For many industries, these wearables have no real downside. However, employers should know that the data gathered by many fitness wearables can be used to track employee location. This vulnerability has been problematic, especially for those working for the U.S. armed forces. According to The Washington Post, several previously secret military bases were revealed when data gathered by GPS tracking company Strava was made public.

The U.S. army had been using these fitness wearables for their advantages without fully understanding how the technology could be exploited. Most commercial hardware is designed for ease of use and cost affordability. These traits are in part the reason why IoT has famously encountered cybersecurity concerns over the past several years.

For enterprises working with sensitive and classified materials, IoT wearables may have a downside. Outside parties, benign and malicious, can track employee movement, knowing more about workers than may be deemed safe.

Augmented reality glasses can also potentially leak vital secrets, as they see and record all the employee does. Augmented reality glasses can also potentially leak vital secrets, as they see and record all the employee does.

Know where backup data is stored
Many IoT devices provide extra “eyes” on the field. Drones have been performing various types of reconnaissance missions for decades, whether for government contractors or farmers wishing to understand more about their soil. These unmanned aerial vehicles, or UAVs, are built to capture, transmit and store data.
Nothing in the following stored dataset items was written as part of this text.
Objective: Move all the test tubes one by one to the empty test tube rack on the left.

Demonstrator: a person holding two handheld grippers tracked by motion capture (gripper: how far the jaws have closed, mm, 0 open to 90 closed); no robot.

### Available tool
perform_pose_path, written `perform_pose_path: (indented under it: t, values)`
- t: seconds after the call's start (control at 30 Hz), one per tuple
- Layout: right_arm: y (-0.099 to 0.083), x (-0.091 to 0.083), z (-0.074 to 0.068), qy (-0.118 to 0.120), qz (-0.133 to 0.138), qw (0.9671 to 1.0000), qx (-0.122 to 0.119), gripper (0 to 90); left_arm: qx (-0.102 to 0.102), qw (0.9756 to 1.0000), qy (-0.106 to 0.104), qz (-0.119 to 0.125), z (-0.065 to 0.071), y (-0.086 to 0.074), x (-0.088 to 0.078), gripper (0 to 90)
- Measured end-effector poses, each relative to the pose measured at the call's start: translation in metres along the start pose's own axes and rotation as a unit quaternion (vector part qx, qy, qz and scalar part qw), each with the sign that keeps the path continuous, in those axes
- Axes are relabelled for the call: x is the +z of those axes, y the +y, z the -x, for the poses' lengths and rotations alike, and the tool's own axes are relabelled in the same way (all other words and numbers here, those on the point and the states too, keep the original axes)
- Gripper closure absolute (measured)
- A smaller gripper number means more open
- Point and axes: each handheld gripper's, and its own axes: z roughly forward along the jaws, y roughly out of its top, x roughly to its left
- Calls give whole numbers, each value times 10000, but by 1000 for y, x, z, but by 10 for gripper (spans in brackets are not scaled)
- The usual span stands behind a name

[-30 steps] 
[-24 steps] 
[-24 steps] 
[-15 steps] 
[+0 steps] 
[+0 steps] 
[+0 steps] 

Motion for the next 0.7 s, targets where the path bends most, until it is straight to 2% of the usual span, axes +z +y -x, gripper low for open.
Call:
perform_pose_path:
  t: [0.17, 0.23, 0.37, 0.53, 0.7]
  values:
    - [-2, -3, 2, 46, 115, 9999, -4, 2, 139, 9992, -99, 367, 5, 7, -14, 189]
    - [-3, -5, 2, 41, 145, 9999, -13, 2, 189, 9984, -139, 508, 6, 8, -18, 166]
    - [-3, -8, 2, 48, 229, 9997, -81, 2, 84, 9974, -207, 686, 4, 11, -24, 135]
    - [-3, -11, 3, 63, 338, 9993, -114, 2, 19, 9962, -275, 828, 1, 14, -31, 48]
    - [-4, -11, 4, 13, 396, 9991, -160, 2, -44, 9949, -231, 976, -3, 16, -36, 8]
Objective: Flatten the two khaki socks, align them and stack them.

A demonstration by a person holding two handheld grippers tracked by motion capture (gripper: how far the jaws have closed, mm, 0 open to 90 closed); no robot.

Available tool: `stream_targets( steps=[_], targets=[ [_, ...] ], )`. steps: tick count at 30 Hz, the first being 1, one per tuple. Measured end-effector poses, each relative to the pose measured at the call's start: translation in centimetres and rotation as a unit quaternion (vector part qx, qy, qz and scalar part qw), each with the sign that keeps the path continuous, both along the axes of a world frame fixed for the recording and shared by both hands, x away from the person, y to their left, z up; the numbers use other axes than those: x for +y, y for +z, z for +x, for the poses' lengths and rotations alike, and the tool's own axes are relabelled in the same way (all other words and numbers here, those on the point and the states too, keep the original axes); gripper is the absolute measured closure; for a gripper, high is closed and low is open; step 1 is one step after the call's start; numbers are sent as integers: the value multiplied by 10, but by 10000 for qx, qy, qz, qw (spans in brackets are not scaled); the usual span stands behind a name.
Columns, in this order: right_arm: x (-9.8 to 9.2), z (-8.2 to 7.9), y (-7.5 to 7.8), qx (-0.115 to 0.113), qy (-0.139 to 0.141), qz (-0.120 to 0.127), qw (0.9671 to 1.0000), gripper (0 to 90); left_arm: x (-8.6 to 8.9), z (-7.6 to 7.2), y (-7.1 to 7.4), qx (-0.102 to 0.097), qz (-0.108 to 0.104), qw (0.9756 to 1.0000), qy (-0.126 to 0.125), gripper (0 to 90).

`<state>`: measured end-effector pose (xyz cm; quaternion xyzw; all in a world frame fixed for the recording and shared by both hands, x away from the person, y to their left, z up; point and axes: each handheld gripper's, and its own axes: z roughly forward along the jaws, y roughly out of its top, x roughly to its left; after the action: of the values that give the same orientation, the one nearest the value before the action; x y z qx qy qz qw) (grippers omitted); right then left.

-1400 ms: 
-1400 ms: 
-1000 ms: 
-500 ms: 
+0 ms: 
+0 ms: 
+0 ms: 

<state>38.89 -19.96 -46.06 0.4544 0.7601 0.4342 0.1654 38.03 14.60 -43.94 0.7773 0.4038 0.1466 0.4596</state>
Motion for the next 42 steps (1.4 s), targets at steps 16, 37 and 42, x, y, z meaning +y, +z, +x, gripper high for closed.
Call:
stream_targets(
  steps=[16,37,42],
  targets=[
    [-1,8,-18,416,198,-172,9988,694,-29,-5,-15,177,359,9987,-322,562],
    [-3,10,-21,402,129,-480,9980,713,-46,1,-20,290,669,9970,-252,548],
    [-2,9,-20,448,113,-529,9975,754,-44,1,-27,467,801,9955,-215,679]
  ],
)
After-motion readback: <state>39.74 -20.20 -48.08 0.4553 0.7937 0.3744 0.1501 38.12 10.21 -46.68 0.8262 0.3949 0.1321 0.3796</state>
While useful, drones have several serious cybersecurity concerns. They can be intercepted, and if so, their data is easily accessible. This risk is especially a problem for devices that back up information into themselves. A report from Syracuse University indicates that there are concerns that data stored on Chinese manufactured drones could be accessed by their government and would be out of U.S. control.

Using IoT devices has many advantages, but executives must always consider the full picture before implementation.